Gérard Philipe, dès 1946, c'est-à-dire, sa carrière d'acteur à peine commencée, visait déjà la mise en scène. En juillet 1955, à Marly, il confirmait: "Je m'étais fixé l'âge de trente-cinq ans pour aborder la mise en scène, et j'espère y arriver, si les sujets que j'envisage s'avèrent de bons sujets... Entre temps, Joris Ivens me donne une grande chance, puisqu'il m'a demandé d'être à côté de lui pour la composition du scénario de Till Eulenspiegel et pour la direction des acteurs."
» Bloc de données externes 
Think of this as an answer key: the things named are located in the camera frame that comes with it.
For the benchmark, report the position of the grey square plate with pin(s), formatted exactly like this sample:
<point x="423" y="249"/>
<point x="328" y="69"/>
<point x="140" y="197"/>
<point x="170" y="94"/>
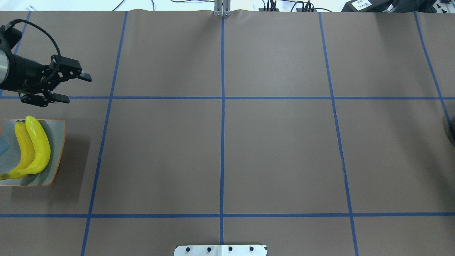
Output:
<point x="56" y="134"/>

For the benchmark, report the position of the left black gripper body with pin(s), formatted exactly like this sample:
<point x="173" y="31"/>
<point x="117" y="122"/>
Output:
<point x="25" y="74"/>

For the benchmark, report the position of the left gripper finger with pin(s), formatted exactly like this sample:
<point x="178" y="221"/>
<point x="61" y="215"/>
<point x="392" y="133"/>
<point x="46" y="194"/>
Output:
<point x="49" y="97"/>
<point x="71" y="69"/>

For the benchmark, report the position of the curved pale yellow banana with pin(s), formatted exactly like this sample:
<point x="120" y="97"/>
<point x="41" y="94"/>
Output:
<point x="41" y="145"/>

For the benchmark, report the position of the long yellow banana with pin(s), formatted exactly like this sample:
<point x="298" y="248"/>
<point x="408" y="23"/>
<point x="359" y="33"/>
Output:
<point x="27" y="152"/>

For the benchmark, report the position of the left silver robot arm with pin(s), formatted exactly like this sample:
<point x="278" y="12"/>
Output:
<point x="51" y="79"/>

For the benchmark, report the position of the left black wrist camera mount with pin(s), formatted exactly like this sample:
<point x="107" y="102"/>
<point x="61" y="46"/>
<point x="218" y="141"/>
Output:
<point x="9" y="38"/>

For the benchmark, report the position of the white pedestal column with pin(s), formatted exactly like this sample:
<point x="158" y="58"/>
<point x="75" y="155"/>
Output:
<point x="221" y="250"/>

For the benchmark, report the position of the aluminium frame post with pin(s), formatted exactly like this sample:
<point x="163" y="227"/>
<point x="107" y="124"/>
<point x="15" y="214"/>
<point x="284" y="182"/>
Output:
<point x="222" y="8"/>
Mais déjà à cette époque, il avait réalisé ce voeu sur scène — ce qui est à coup sûr différent, mais non contradictoire. Dès sa seconde année au TNP, Jean Vilar souffrant n'avait pas craint de confier au jeune comédien le soin d'assurer la mise en scène de Lorenzaccio. Il lui rendait alors ce bel hommage: "Pendant soixante jours, j'ai regardé, du coin de l'oeil, agir ce garçon vif et autoritaire. Je l'ai entendu prendre cette voix de tête dont les sons doux cachent à peine la colère et l'irritation. Je l'ai vu, un peu tremblant, conduire ici et là une actrice rebelle, corriger sèchement une erreur. J'ai vu, au long des jours, ses traits se creuser, l'oeil briller de fatigue surmontée..."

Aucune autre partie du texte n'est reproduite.